Which of these tests or attributes of truth does the lds church pass or possess? I'm still searching for truth. Could it be I'm looking in the wrong place?

And can I still like BYU football?

Jake said...

YOU ARE NOT A MORMON, CRAIG?! I THOUGHT YOU WERE!!! JUST 'CAUSE OF THAT JOSEPH SMITH MOVIE THING YOU POSTED HERE!!!!

Tom said...

Great stuff. You might also want to check out: http://songofgod.com/resources/video_eroel-promo-mormon-corporate-church.html

Cr@ig said...

Dear Jake,

I'm an Ex-Mormon. Please refer to my bio...it's spelled out there pretty well. If you have more questions...feel free to ask.

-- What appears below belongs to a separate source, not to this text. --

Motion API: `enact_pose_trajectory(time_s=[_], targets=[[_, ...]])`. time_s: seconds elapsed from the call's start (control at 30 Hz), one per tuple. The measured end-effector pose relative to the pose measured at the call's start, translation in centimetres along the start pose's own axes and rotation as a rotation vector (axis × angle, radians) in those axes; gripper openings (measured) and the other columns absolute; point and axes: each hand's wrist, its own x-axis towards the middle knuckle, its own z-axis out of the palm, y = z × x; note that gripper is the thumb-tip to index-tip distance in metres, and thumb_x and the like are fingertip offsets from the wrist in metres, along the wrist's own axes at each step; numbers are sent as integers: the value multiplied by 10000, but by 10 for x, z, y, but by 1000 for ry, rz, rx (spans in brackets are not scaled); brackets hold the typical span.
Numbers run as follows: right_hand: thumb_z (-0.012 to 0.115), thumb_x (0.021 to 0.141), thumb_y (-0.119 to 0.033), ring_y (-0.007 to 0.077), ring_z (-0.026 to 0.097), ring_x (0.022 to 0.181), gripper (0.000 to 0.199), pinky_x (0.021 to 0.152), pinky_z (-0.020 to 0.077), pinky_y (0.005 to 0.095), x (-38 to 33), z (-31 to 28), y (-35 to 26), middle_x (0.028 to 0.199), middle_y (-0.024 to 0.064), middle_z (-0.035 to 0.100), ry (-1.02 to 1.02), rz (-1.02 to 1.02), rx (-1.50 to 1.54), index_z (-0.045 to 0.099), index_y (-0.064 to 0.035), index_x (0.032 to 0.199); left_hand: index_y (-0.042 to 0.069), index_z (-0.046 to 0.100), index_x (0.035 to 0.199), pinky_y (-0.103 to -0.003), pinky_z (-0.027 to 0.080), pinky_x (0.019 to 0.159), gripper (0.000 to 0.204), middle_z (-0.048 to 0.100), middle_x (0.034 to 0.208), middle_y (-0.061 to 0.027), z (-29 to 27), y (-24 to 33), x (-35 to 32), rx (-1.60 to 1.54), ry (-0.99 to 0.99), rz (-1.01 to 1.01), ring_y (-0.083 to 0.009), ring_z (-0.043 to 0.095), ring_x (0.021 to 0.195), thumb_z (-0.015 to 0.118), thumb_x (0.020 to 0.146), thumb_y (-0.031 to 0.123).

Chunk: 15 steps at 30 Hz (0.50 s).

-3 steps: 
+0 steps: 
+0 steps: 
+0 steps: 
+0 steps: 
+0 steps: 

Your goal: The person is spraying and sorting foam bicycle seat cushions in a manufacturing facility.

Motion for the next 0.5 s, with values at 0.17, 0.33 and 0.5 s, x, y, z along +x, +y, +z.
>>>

Thanks for reading my blog.

Anonymous said...

Hello! I saw your blog through the ex-mormon website and have a question for you... I'm not Mormon. :-)

My sister (Mormon convert, married 25+ years, 3 children - all very active Mormons) is getting a divorce. Her husband left her and I'm wondering what Mormons believe about celestial marriages and divorce.

I've read about how the husband (in the afterlife) calls the wife to a new planet. Is that right??

What do Mormons believe happens to the wife after the husband leaves and is ex-communicated from the church (that's what's happening to my ex-bil)?? I'm assuming they had a temple marriage a couple of years into their civil marriage.

Thank you very much.

Cr@ig said...

Dear Anonymous,

Q: I'm wondering what Mormons believe about celestial marriages and divorce.

A: Well first off, I'm sorry for your sisters loss. But having said that...and to answer u're question...mormon's believe that if not remarried in this life your sister will be given to another male (if she is worthy) in the next life...YES U're sister will become one of many sister wives to some Mormon-god where they will (so they believe) create worlds and have babies through out the eternities.

If she remarries in this life then she will be head wife and then help govern all her sister wives in the next life.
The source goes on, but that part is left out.